What you have to do: Nothing in the listing should be altered when it is copied, and no picture goes into the copy.

-- Opening Marker --

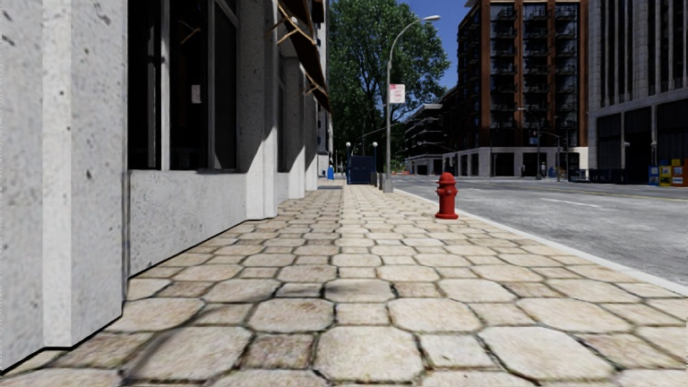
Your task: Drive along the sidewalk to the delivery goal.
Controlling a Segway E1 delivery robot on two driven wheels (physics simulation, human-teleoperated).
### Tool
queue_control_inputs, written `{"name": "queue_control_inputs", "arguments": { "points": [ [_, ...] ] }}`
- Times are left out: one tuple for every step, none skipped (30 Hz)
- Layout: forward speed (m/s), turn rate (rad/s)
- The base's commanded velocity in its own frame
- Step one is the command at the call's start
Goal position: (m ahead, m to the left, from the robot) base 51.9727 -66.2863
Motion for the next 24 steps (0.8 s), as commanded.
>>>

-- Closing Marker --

Written response:
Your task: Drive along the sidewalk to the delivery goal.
Controlling a Segway E1 delivery robot on two driven wheels (physics simulation, human-teleoperated).
### Tool
queue_control_inputs, written `{"name": "queue_control_inputs", "arguments": { "points": [ [_, ...] ] }}`
- Times are left out: one tuple for every step, none skipped (30 Hz)
- Layout: forward speed (m/s), turn rate (rad/s)
- The base's commanded velocity in its own frame
- Step one is the command at the call's start
Goal position: (m ahead, m to the left, from the robot) base 51.9727 -66.2863
Motion for the next 24 steps (0.8 s), as commanded.
>>>

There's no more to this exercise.